I used to suffer from debilitating panic and anxiety attacks when I was first diagnosed with mitral valve prolapse. I would get very dizzy, hyperventilate, my fingernails and lips would turn blue, and I would shake and tremble like it was 30 degrees. The adrenaline rush would also cause frequent trips to the restroom, which would make everything even worse.
It took a long time to take control over these types of attacks. I read a great book on the subject (From Panic to Power: Proven Techniques to Calm Your Anxieties, Conquer Your Fears, and Put You in Control of Your Life, by Lucinda Bassett), and I eventually learned to handle them better — namely, by not fighting them.
It wasn’t until I started reading about panic and anxiety that I realized the worry and stress triggered by an anxiety attack only aggravated the situation instead of controlling it. The only way to “control” it was to let go and just let the attack come, wash over me, and go. (If you need an example of how to start doing this, read this: 4 steps to end a panic attack.) The attacks will come regardless of your efforts to control them, so by stopping the stress associated with trying to control them, you will eventually control them.

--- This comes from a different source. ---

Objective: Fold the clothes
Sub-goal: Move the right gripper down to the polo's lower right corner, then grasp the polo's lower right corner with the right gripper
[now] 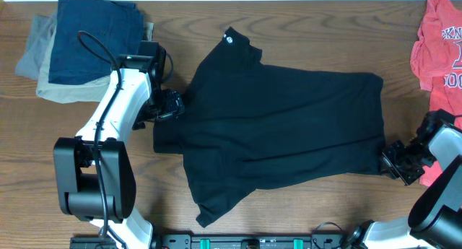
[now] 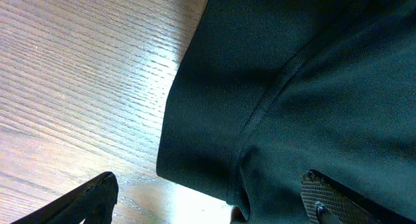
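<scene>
A black polo shirt (image 1: 281, 130) lies spread across the middle of the table, collar toward the back left. My left gripper (image 1: 170, 105) sits at the shirt's left sleeve. In the left wrist view it (image 2: 209, 208) is open wide, and the sleeve's hemmed edge (image 2: 214, 152) lies on the wood between its fingers (image 2: 331, 197). My right gripper (image 1: 396, 161) is low at the shirt's front right corner. Whether its jaws are parted or touch the cloth cannot be made out.
A stack of folded clothes (image 1: 79, 43), navy on top of grey and khaki, sits at the back left, just behind the left arm. A red printed shirt (image 1: 439, 47) lies at the right edge, beside the right arm. Wooden tabletop (image 1: 86, 169) surrounds the shirt.
The right gripper was raised at the back right beside the red shirt; now it is down at the black shirt's front right corner. The left gripper stays open at the sleeve.
First the right gripper was at the shirt's back right corner, which lay drawn in. Then it stood farther back with that corner stretched out. Later it was off the shirt and the right hem lay straight. Now it is at the front right corner. The left gripper stayed open.
</scene>
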Available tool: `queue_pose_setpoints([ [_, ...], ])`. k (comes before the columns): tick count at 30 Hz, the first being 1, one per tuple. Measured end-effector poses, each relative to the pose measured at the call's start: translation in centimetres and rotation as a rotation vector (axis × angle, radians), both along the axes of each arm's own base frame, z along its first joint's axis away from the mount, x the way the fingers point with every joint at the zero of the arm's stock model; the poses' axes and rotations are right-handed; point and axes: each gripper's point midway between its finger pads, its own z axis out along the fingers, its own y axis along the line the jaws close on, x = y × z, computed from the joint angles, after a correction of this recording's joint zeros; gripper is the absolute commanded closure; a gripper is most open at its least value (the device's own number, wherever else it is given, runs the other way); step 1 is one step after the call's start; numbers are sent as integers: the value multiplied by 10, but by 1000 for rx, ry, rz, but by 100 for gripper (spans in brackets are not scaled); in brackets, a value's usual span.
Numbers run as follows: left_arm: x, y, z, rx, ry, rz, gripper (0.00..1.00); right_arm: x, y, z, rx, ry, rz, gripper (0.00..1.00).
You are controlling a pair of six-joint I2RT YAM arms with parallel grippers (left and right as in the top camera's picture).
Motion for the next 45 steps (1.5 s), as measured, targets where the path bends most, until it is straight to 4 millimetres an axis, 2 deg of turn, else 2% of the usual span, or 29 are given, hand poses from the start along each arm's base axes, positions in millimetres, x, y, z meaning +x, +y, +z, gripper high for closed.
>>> queue_pose_setpoints([
  [7, 0, 0, 0, 0, 0, 0, 9, -3, 0, 3, 13, -4, -7, 98],
  [10, -1, 0, 0, 0, 5, 0, 9, -7, 2, 14, 15, 3, -2, 93],
  [11, -1, 0, 0, 0, 5, 0, 9, -5, 1, 20, 8, -6, 0, 87],
  [13, -2, 0, 0, 1, 7, 0, 9, 0, -4, 35, -15, -41, -3, 57],
  [14, -2, 0, 0, 1, 7, 0, 9, 6, -8, 45, -39, -73, 6, 48],
  [17, -1, 0, 0, 1, 6, 0, 9, 15, -14, 63, -79, -135, 19, 41],
  [20, -1, 0, 0, 0, 5, 0, 9, 16, -14, 66, -88, -149, 30, 34],
  [23, -1, 0, 0, 0, 5, 0, 9, 21, -16, 59, -106, -176, 38, 34],
  [27, -1, 0, 0, 0, 4, 0, 9, 22, -9, 39, -97, -205, 47, 37],
  [31, -1, 0, 0, 1, 4, 0, 9, 23, -2, 20, -70, -240, 46, 52],
  [36, -1, 0, 0, 1, 6, 0, 9, 27, 2, 16, -52, -264, 48, 72],
  [38, -1, 0, 0, 1, 6, 0, 9, 28, 2, 16, -52, -272, 46, 76],
  [43, -1, 0, 0, 1, 6, 0, 9, 30, 1, 17, -54, -281, 48, 77],
  [45, -1, 0, 0, 1, 6, 0, 9, 31, 1, 17, -55, -283, 46, 67],
])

As I started on my quest to deal with these attacks, I would carry anti-anxiety medication in my purse as an “if all else fails” sort of contingency. It helped me stay calm knowing I had an out if I needed it. After a while, I simply kept it in the house instead of my purse, and eventually I didn’t need it around me or available at all. I haven’t had a prescription for anti-anxiety meds in almost 20 years. That doesn’t mean I no longer have attacks now and then, it just means I now know how to handle them more effectively.
Dealing with adrenaline rushes and the resulting panic and anxiety is a long process, and not easily fixed overnight. Most things you read tell you to avoid caffeine, alcohol, get enough sleep, etc. etc., but for those of us with mitral valve prolapse, the most common time to have an attack seems to be in the dead of the night while you’re fast asleep — not when you’re awake and stressing about something. Our panic attacks are different than other people’s panic attacks. The cure, though, seems to be the same: just accept them — and yourself — and move on. Just give yourself plenty of time to do so.